Admitting you don’t love summer feels like saying you don’t love puppies, or sunshine, or rainbows.
It’s not that I hate summer, by any means, it’s just not my season, not my favorite, necessarily
The reason I don’t love summer is because of the pressure it brings along with it. When the summer comes, you must be outside; you must make the most of it. Bar-be-cues and flip-flops, and cannon balls into the pool, every moment you’re not outside feels like wasting a gift. I don’t like that kind of pressure.
Summer months, although known for being lazy, don’t feel lazy to me. They feel packed with activity, places to go, things to do, activities to enjoy.
“Don’t waste me!” the summer seems to scream at me, and I try my best not to.
But by the time summer is over, I’m dragging my feet, longing for slower days.
This summer was a whirlwind of the best kind—and far more exhausting than the average season. It was packed to the brim with activity and change. Our wedding was this summer, and we went to four other weddings surrounding our own.
We traveled to Indianapolis on several occasions, and out to Denver three times. We made the trip from Atlanta to Nashville so many times we should get some kind of frequent traveler points, or a cookie, or something.
We went on our honeymoon to the Dominican Republic, got back and started work almost immediately. And then we spent August and September trying to get settled in a new city, in new jobs, in a new home, and as a newly married couple.
It’s been a lot, and I’m ready for a break.
And that’s what I find about summer, even the ones that aren’t as crazy as this one’s been. It’s all good, every bit of it. I’m a big fan of lakes, and bar-be-cues, and flip-flops, and cannon balls. I’m a big fan of fun, and sunny days, and camping trips, and afternoons at the pool.
But when the summer finally comes to a close, I’m very ready to see it go.
I’m ready for a calmer season, a time where I can rest, and hole up into myself—reflecting, and enjoying the little things, slowly and at my own pace.
I’ve never needed the quiet reflection of fall like I need it this year, and I’m so happy to welcome it in.
But even though fall is a slower season, I still don’t want to waste a moment of it. I don’t want to sprint through it, to pumpkin patches, and on hayrides. I want to savor it, slowly and sweetly, enjoying every last drop.
I want to relish every football game. I want to cheer on the Broncos and take lots of naps, with the soothing commentary and the afternoon sunlight lulling me to sleep on the couch.
I want to slip on my favorite boots, wrap a scarf around my neck, and crunch through leaves, going out of my way to step on the crunchiest ones, of course.
I want to look out the window as we drive, and really see the scenery as it changes. In Colorado the leaves go from green to yellow, and then it snows, cutting fall short and ushering in winter with a bang—ruining our Halloween costumes every single year.
But the South is different. Fall in the South is spectacular, the leaves turning colors I’d never imagined in real life.

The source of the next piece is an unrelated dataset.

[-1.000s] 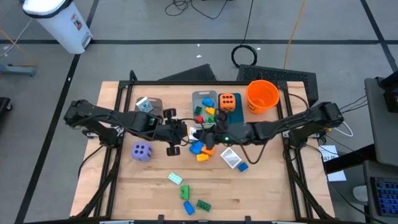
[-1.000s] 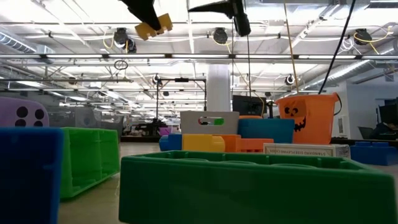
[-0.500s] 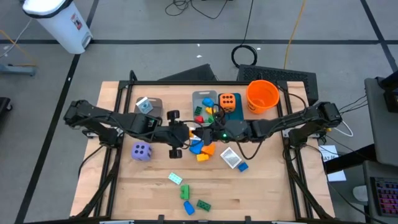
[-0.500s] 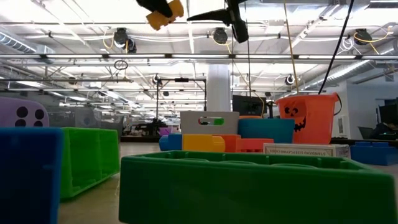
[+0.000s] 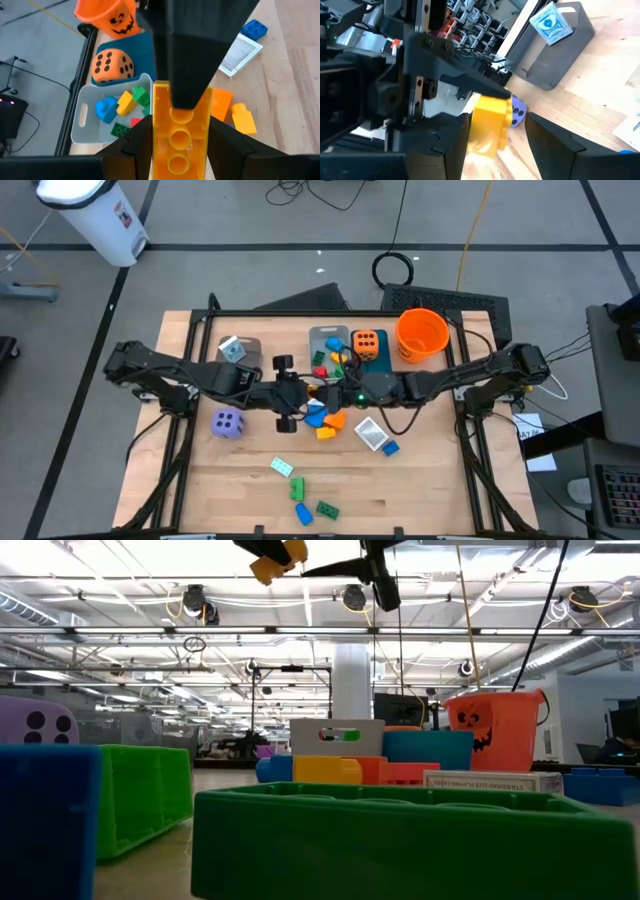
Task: Pick & Place Toys
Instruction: Put the yellow game piece into the gray bin
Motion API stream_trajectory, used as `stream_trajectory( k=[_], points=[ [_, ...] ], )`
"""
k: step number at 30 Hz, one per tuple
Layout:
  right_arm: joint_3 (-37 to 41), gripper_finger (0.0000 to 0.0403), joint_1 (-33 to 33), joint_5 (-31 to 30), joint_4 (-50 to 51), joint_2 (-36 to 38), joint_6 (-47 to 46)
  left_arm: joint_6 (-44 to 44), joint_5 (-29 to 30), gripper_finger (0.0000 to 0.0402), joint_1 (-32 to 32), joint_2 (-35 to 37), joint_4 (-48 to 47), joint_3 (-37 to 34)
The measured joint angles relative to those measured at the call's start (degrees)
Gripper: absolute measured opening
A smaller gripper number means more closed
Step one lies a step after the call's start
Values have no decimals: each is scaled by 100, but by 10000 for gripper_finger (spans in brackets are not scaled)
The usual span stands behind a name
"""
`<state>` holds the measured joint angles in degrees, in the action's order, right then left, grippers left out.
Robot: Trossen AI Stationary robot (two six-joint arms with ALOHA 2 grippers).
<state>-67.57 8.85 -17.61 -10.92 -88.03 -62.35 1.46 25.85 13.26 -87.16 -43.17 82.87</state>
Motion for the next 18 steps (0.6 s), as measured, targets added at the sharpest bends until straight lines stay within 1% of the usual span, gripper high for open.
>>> stream_trajectory(
  k=[2, 5, 7, 13, 16, 18],
  points=[
    [-4, 186, -34, 33, 0, 2, 4, 42, 16, 156, 0, -31, 123, 0],
    [-4, 172, -111, 304, 3, 1, -22, 49, 23, 156, 0, -40, 92, 0],
    [-7, 156, -147, 442, -5, 2, -26, 97, 119, 156, 0, -39, 100, 0],
    [-9, 100, -185, 436, -15, 2, -91, 171, 357, 157, -6, -41, 74, 0],
    [-9, 97, -215, 452, -5, 2, -79, 171, 344, 160, -7, -41, 80, 0],
    [-9, 97, -250, 611, -3, 4, -34, 152, 316, 169, -5, -41, 102, 0]
  ],
)
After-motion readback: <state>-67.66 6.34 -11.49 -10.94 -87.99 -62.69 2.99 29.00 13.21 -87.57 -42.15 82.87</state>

I want to notice the trees as they change, and watch them turn from green, to yellow, to orange, and then fiery red, before falling to the ground like thanksgiving confetti.
I want to taste my Pumpkin Spice Latte, and pumpkin beer, and pumpkin pie—all the things we save specifically for this time of year.
I want to really notice fall as it comes and while it’s here, because it’s so temporary—a burst of color before the winter sets in.
I want to notice it because it matters.
Because although the days change more physically than ever this time of year, they remind us how much happens in a day, even when the trees don’t show us the passing of the time.
I want to be a person who notices, and it doesn’t happen naturally. Noticing takes slow intentionality, and that’s what I want to give life this fall. I want to do my very best to notice and celebrate every color, every flavor, and every moment.
Joy, flannel, and a Pumpkin Spice Latte to you. Happy fall!
What are you looking forward to as the weather gets colder?